Петя шел по ночному берегу. «Надо действовать, действовать немедля! Утром бунтовщики захватят корабль и уйдут в море. И никто им не сможет помешать. Бурковский, конечно же, будет в вожаках… Убийца!.. А теперь спокойно!..»
Петя снял, аккуратно свернул одежду, стянул ее ремнем, сжал зубами нож — и быстро вошел в прибой.
Он прекрасно плавал и преодолеть расстояние до барка, стоявшего в полутора кабельтовых от берега, было для него плевым делом. Вода была теплой и спокойной.
Труднее было незаметно пробраться на корабль. Но ему сильно повезло. Когда он, сжимая стиснутыми коленями якорную цепь и, подтягиваясь руками, ловко взобрался и ступил на палубу «Святой Анны», поблизости никого не оказалось. Лишь доносились приглушенные голоса вахтенных, смолящих трубку на полубаке. Петя тенью неслышно проскользнул мимо нагромождения бочек, открыл люк и шмыгнул в канатный трюм.
Теперь оставалось ждать. Он был готов ждать столько, сколько понадобится. Он перенес все — одиночество, голод, жажду, но дождется своего часа. «Этот презренный шляхтич от возмездия не уйдет. Негодяй свое получит! Сполна! Он отомстит за смерть отца, а там… Пусть делают с ним все, что захотят…»
Томительно ползли первые часы. Было душно. Затхлый кислый воздух, казалось, все более сгущался. В углу пищали крысы, и когда становилось совсем невмоготу сидеть в смрадной кромешной темени, Петя представлял мысленно надменное красивое лицо Бурковского, и все вновь вскипало в нем — свежая горячая сила ненависти смывала усталость и сомнения.

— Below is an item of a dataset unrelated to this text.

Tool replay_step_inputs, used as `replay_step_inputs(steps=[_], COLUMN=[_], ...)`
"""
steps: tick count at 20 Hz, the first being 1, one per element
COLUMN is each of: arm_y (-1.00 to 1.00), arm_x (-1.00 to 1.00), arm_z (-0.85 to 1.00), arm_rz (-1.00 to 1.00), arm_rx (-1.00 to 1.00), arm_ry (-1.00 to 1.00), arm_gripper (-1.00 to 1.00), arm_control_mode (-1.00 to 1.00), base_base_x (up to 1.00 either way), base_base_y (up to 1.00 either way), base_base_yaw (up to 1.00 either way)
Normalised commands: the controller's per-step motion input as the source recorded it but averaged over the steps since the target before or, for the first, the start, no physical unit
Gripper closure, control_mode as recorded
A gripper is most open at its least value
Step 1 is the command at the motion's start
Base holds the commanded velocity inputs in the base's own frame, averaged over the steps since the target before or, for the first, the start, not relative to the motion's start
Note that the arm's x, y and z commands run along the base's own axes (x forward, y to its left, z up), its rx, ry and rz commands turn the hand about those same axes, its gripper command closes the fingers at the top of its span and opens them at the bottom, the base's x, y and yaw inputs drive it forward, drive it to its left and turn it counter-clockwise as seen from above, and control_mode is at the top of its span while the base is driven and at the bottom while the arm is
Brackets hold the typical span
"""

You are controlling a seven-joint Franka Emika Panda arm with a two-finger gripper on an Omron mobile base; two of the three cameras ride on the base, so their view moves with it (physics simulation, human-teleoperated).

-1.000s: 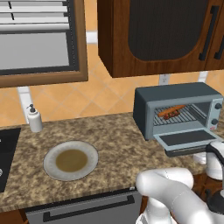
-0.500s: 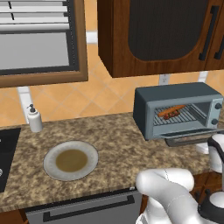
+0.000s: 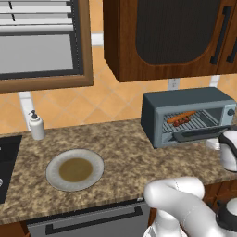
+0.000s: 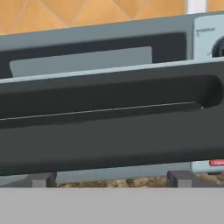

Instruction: Pick up the kebab skewer and baguette bread, and place them inside the toaster oven. Close the toaster oven door and start by setting the timer.

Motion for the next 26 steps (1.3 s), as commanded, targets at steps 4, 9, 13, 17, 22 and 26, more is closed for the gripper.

И Петя становился все более уверенным — он все выдержит, он — отомстит.
24 июля, 12 часов.
Было тепло и солнечно.
К этому часу на корабль прибыли и бывшие узники, и их бывшая охрана — солдаты острога, и господа офицеры под конвоем.
Моряки встретили весть о бунте в остроге вначале встревожено, но потом успокоились: «значит так тому и быть. Каторжане — тоже люди, не век же им здесь прозябать!»
На переполненной палубе шума не было. Все внимательно слушали Бурковского.